Nous avions des utilisateurs bien connus. Inutile de dire que Frederick's of Hollywood a généré le plus de trafic. Nous facturions un forfait de 300 $/mois pour les grandes boutiques, il était donc un peu alarmant d'avoir des utilisateurs qui généraient beaucoup de trafic. J'ai calculé une fois combien Frederick's nous coûtait en bande passante, et c'était environ 300 $/mois.

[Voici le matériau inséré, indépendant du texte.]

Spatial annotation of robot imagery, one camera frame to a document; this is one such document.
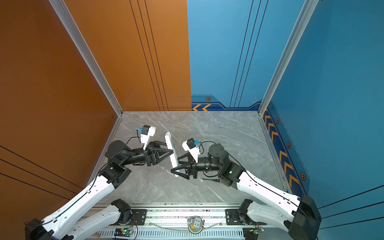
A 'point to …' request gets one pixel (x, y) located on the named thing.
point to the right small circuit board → (255, 230)
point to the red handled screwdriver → (215, 180)
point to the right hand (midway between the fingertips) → (174, 167)
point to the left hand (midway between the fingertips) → (172, 151)
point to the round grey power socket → (195, 224)
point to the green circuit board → (123, 232)
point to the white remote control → (174, 157)
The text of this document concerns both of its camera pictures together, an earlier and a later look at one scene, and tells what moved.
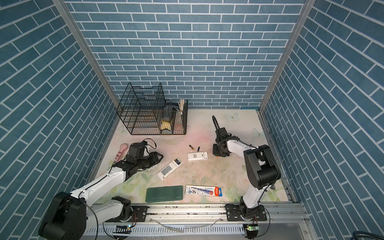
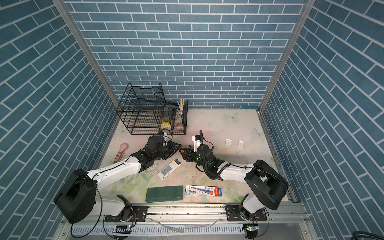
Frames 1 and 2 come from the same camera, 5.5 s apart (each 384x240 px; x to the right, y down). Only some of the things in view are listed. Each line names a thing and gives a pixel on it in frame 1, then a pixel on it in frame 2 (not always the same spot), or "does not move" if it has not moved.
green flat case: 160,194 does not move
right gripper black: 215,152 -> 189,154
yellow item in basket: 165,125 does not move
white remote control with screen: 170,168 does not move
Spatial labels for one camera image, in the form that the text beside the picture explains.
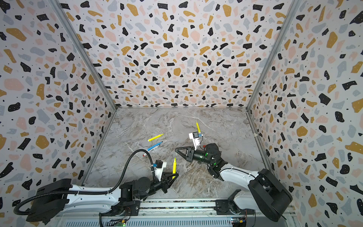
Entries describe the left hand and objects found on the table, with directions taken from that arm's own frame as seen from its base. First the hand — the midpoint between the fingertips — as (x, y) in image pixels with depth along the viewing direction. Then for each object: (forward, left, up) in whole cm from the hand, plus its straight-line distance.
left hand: (178, 174), depth 70 cm
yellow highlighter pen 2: (+39, -13, -15) cm, 44 cm away
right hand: (+9, +2, +8) cm, 12 cm away
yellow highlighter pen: (+3, +2, +1) cm, 4 cm away
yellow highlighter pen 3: (+32, +19, -16) cm, 41 cm away
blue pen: (+25, +18, -15) cm, 34 cm away
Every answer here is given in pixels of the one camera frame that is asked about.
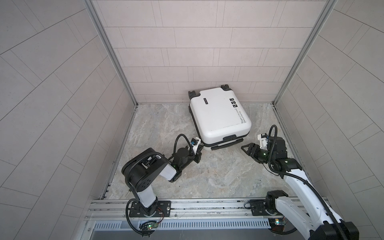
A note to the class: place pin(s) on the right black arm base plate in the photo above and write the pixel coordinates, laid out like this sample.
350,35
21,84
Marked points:
262,208

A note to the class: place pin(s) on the left aluminium corner post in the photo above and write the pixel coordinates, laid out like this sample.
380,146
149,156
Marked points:
106,43

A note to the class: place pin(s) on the left small circuit board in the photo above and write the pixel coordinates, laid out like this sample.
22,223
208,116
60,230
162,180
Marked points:
149,226

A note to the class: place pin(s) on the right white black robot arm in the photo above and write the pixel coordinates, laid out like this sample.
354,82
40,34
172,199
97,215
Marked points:
318,221

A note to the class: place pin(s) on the small circuit board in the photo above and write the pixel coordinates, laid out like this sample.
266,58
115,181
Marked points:
149,226
277,224

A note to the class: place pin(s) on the right aluminium corner post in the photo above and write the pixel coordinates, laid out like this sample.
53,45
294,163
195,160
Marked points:
321,20

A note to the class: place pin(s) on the aluminium mounting rail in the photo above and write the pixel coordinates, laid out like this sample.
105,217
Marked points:
185,214

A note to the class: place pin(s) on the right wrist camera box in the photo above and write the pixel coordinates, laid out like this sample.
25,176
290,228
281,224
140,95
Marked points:
264,141

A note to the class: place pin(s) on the right small circuit board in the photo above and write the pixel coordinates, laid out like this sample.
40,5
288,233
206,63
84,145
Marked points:
277,224

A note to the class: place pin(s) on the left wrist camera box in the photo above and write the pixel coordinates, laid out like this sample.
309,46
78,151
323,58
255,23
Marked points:
195,143

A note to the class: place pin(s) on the black suitcase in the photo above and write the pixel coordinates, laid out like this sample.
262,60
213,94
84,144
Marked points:
219,118

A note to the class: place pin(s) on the aluminium corner post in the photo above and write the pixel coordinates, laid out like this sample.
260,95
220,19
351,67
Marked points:
321,20
106,43

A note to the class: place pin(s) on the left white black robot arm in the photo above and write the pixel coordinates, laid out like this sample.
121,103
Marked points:
143,169

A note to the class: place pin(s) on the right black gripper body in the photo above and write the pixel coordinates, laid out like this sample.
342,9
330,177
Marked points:
261,155

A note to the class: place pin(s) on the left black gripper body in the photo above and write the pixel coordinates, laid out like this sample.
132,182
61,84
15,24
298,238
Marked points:
189,159

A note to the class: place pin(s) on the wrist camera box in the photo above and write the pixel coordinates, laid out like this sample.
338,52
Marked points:
264,141
195,143

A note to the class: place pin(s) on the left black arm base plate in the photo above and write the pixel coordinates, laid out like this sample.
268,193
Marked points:
157,209

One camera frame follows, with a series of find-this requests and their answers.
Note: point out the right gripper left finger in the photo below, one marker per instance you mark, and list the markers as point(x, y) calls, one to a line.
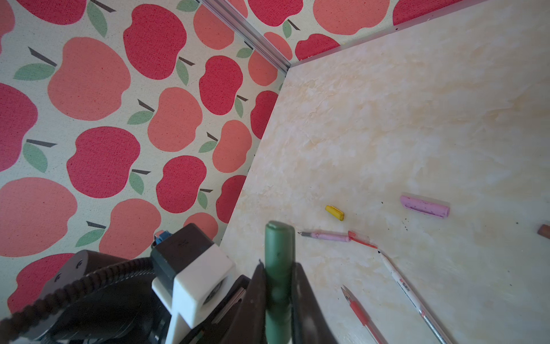
point(248, 325)

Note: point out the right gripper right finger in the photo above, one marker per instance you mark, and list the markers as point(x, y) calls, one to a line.
point(308, 323)

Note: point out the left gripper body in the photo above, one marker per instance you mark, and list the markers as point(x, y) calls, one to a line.
point(214, 328)

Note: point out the green pen cap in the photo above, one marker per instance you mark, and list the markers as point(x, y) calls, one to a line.
point(279, 259)

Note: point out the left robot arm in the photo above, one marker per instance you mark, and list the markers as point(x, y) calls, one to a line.
point(112, 302)

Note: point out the pink pen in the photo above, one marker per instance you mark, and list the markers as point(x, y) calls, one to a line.
point(350, 236)

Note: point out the yellow pen cap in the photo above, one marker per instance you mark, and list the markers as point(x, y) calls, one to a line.
point(335, 212)

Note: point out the pink pen cap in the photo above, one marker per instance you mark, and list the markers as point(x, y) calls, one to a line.
point(425, 207)

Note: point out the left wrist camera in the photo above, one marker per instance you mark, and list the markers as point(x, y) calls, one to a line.
point(193, 275)

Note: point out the left aluminium corner post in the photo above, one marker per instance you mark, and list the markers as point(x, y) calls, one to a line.
point(230, 16)

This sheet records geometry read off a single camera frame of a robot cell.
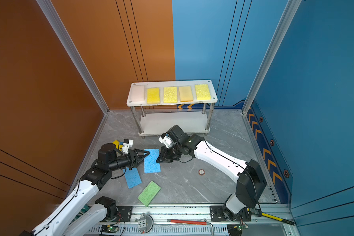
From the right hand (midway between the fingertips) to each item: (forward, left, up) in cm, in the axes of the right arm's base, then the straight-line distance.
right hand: (156, 161), depth 71 cm
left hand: (+4, +4, +1) cm, 5 cm away
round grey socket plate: (-24, +4, -12) cm, 27 cm away
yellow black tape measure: (-21, -60, -21) cm, 67 cm away
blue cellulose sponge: (-2, +2, 0) cm, 3 cm away
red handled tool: (-22, -17, -20) cm, 35 cm away
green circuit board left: (-25, +22, -21) cm, 39 cm away
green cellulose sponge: (-10, +5, -19) cm, 22 cm away
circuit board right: (-24, -41, -21) cm, 52 cm away
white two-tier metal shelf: (+26, +1, +13) cm, 29 cm away
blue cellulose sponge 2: (-1, +16, -17) cm, 23 cm away
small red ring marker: (+3, -24, -20) cm, 31 cm away

Puisque nous hébergions toutes les boutiques, qui totalisaient un peu plus de 10 millions de pages vues par mois en juin 1998, nous consommions ce qui, à l'époque, semblait être beaucoup de bande passante. Nous avions 2 T1 (3 Mb/sec) arrivant dans nos bureaux. À cette époque, il n'y avait pas d'AWS. Même la colocation de serveurs semblait trop risquée, étant donné la fréquence des problèmes. Nous avions donc nos serveurs dans nos bureaux. Ou plus précisément, dans le bureau de Trevor. En échange du privilège unique de partager son bureau avec aucun autre humain, il devait le partager avec 6 serveurs tour hurlants. Son bureau était surnommé le "Hot Tub" (bain à remous) en raison de la chaleur qu'ils généraient. La plupart du temps, sa pile de climatiseurs de fenêtre pouvait suivre le rythme.
Pour décrire les pages, nous avions un langage de template appelé RTML, qui était censé signifier quelque chose, mais que j'ai en fait nommé d'après Rtm. RTML était du Common Lisp augmenté de quelques macros et bibliothèques, et dissimulé sous un éditeur de structure qui lui donnait l'apparence d'avoir une syntaxe.
Puisque nous faisions des mises à jour continues, notre logiciel n'avait pas réellement de versions. Mais à l'époque, la presse spécialisée s'attendait à des versions, alors nous les avons inventées. Si nous voulions attirer beaucoup d'attention, nous faisions du numéro de version un entier. Cette icône "version 4.0" a été générée par notre propre générateur de boutons, d'ailleurs. L'ensemble du site Viaweb a été créé avec notre logiciel, même si ce n'était pas une boutique en ligne, car nous voulions expérimenter ce que nos utilisateurs faisaient.
Fin 1997, nous avons lancé un moteur de recherche d'achats généraliste appelé Shopfind. Il était assez avancé pour l'époque. Il disposait d'un crawler programmable capable d'explorer la plupart des différentes boutiques en ligne et d'en extraire les produits.